▸ WORK REQUEST
Find each line below that includes "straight", then copy it.

▸ Collection entries
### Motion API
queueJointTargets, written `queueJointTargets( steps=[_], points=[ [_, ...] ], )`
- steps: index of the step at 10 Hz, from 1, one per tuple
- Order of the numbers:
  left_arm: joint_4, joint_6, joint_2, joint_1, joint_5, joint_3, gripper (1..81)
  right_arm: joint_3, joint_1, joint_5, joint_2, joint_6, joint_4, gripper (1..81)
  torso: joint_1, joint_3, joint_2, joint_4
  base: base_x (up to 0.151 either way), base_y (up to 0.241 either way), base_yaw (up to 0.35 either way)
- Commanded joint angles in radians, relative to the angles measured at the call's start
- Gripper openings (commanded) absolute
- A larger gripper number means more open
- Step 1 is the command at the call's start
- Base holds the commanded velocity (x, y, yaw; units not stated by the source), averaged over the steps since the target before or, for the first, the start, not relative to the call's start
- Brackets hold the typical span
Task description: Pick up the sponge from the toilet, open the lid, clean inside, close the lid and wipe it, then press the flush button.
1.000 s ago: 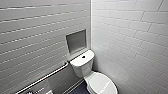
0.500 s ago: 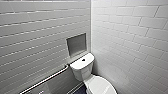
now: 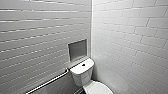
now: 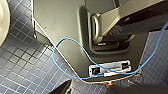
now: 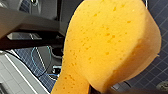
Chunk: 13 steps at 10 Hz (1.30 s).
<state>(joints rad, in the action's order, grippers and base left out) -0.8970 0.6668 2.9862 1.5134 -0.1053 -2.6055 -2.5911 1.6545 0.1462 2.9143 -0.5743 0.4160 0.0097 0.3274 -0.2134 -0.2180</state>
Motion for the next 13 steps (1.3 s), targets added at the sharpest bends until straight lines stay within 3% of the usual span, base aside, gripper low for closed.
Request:
queueJointTargets(
  steps=[1, 2, 3, 5, 6, 7, 13],
  points=[
    [0.009, 0.0, 0.013, -0.032, -0.048, -0.015, 81.1, -0.079, -0.044, -0.26, 0.074, 0.004, 0.021, 1.0, 0.0, 0.0, 0.0, 0.0, 0.0, 0.0, 0.0],
    [0.007, -0.001, 0.015, -0.034, -0.048, -0.015, 81.1, -0.086, -0.069, -0.277, 0.079, 0.043, 0.014, 1.0, 0.0, 0.0, 0.0, 0.0, 0.0, 0.0, 0.0],
    [0.007, -0.001, 0.016, -0.037, -0.048, -0.015, 81.1, -0.078, -0.075, -0.307, 0.079, 0.18, -0.033, 1.0, 0.0, 0.0, 0.0, 0.0, 0.0, 0.0, 0.0],
    [0.0, -0.003, 0.022, -0.041, -0.048, -0.015, 81.1, -0.078, -0.075, -0.3, 0.075, 0.588, -0.404, 1.0, 0.0, 0.0, 0.0, 0.0, 0.0, 0.0, 0.0],
    [-0.003, -0.003, 0.022, -0.048, -0.048, -0.015, 81.1, -0.078, -0.077, -0.289, 0.075, 0.726, -0.552, 1.0, 0.0, 0.0, 0.0, 0.0, 0.0, 0.0, 0.0],
    [-0.003, -0.004, 0.022, -0.051, -0.048, -0.015, 81.1, -0.081, -0.086, -0.277, 0.075, 0.772, -0.617, 1.0, 0.0, 0.0, 0.0, 0.0, 0.0, 0.0, 0.0],
    [-0.002, -0.001, 0.038, -0.075, -0.048, -0.047, 81.1, -0.119, -0.118, -0.312, 0.093, 0.771, -0.623, 1.0, 0.0, 0.0, 0.0, 0.0, 0.0, 0.0, 0.0]
  ],
)
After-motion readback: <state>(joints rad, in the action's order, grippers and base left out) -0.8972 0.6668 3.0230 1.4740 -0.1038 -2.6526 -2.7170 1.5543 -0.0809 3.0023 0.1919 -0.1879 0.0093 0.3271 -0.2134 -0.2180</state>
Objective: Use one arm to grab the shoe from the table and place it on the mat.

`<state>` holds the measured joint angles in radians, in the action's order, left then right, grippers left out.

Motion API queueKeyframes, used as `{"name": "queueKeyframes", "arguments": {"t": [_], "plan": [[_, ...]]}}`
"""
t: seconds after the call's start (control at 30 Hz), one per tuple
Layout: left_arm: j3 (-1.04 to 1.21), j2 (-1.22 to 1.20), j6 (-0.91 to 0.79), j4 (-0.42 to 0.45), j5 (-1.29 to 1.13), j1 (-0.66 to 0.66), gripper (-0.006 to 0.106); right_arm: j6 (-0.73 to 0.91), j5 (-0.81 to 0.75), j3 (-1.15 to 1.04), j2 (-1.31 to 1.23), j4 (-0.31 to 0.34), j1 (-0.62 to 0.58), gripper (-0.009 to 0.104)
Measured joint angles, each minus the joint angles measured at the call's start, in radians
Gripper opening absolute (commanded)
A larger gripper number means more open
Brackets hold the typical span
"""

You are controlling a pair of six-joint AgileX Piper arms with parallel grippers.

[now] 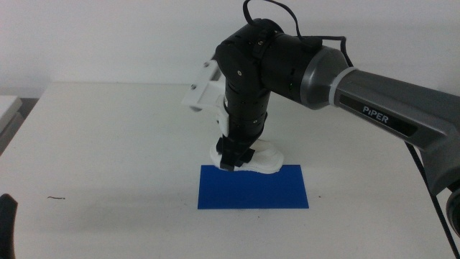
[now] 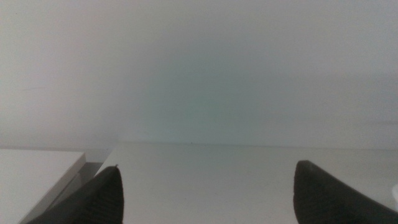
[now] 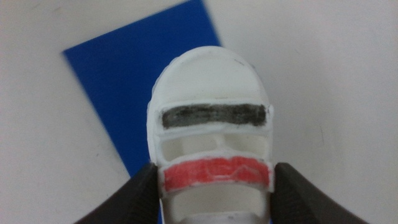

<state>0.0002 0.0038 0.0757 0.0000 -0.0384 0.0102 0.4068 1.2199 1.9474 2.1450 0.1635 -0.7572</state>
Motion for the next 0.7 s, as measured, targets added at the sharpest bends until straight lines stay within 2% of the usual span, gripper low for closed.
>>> {"name": "queueKeyframes", "arguments": {"t": [0.1, 0.2, 0.4, 0.7], "plan": [[0.000, 0.000, 0.000, 0.000, 0.000, 0.000, 0.094, 0.141, 0.002, 0.000, 0.000, -0.031, 0.000, 0.008], [0.000, 0.000, 0.000, 0.000, 0.000, 0.000, 0.094, 0.194, 0.002, 0.000, 0.005, -0.058, 0.000, 0.007], [0.000, 0.000, 0.000, 0.000, 0.000, 0.000, 0.094, 0.210, 0.002, 0.000, 0.027, -0.113, 0.008, 0.007], [0.000, 0.000, 0.000, 0.000, 0.000, 0.000, 0.094, 0.222, -0.048, -0.127, 0.035, -0.118, 0.050, 0.007]]}}
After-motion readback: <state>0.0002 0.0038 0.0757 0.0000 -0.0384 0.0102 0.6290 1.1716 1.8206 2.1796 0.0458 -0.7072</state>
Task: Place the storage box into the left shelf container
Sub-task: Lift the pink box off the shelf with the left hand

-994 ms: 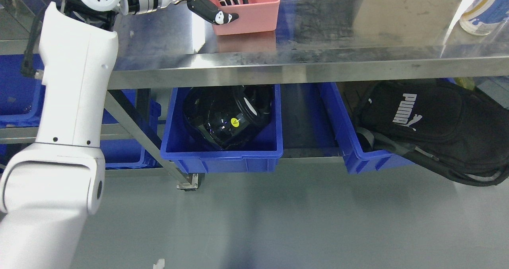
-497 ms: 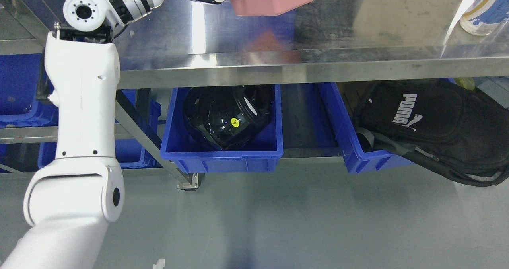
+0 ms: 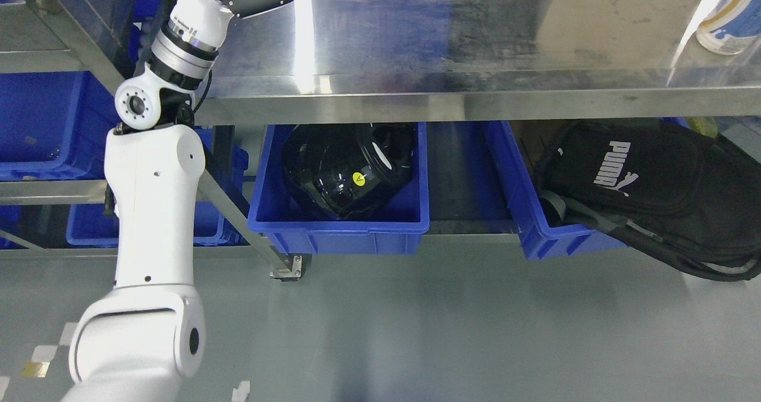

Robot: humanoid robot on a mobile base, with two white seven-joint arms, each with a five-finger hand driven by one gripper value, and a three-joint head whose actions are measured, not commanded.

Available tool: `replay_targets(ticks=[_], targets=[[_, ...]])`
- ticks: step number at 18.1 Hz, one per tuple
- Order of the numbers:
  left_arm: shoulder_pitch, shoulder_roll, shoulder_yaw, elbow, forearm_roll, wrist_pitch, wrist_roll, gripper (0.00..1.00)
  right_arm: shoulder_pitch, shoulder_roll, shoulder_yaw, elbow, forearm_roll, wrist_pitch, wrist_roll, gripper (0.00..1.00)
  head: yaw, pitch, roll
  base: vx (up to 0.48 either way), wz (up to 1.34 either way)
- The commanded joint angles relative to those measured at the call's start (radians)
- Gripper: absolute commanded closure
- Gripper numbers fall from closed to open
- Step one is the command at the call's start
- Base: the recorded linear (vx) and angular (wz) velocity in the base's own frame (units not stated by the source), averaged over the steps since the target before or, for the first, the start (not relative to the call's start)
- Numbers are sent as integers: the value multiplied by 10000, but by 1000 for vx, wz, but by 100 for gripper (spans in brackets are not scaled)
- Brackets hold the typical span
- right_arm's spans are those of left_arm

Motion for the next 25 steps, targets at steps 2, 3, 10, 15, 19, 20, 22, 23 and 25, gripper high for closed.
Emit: replay_targets(ticks=[2,3,10,15,19,20,22,23,25], targets=[[2947,17,-2529,-4352,1181,-889,2289,99,-46,-175,1,-175,-215,19,-19,0,0,0,0,-43,195],[3363,17,-2868,-4799,1181,-920,2354,99,-31,-175,1,-175,-215,19,-4,0,0,0,0,-50,259],[5865,17,-3562,-5556,1166,-1550,2201,99,-46,-175,1,-175,-215,4,-19,0,0,0,0,-90,436],[7016,17,-3485,-5540,1166,-1550,2201,99,-31,-175,1,-175,-215,19,-19,0,0,0,0,-97,572],[7906,17,-3470,-5510,1181,-1550,2201,99,-46,-175,1,-175,-215,19,-19,0,0,3,0,-61,906],[8075,17,-3454,-5494,1166,-1550,2201,99,-31,-175,-14,-175,-215,19,-19,0,0,4,0,-31,1044],[8336,17,-3439,-5464,1181,-1550,2201,99,-46,-175,1,-175,-215,19,-19,0,0,5,0,24,1071],[8443,17,-3439,-5464,1181,-1550,2201,99,-47,-175,1,-175,-215,19,-4,0,0,6,0,45,1034],[8582,17,-3393,-5464,1181,-1550,2201,99,-31,-175,1,-175,-215,4,-4,0,0,7,0,54,1007]])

▸ EXERCISE RESULT
Motion for the next 13 steps (1.3 s), targets added at the sharpest bends until straight lines stay within 3% of the usual span, base aside, gripper low for closed.
Motion for the next 0.7 s, as measured, targets added at the sharpest bends until straight lines stay within 2% of the usual span, gripper low for closed.

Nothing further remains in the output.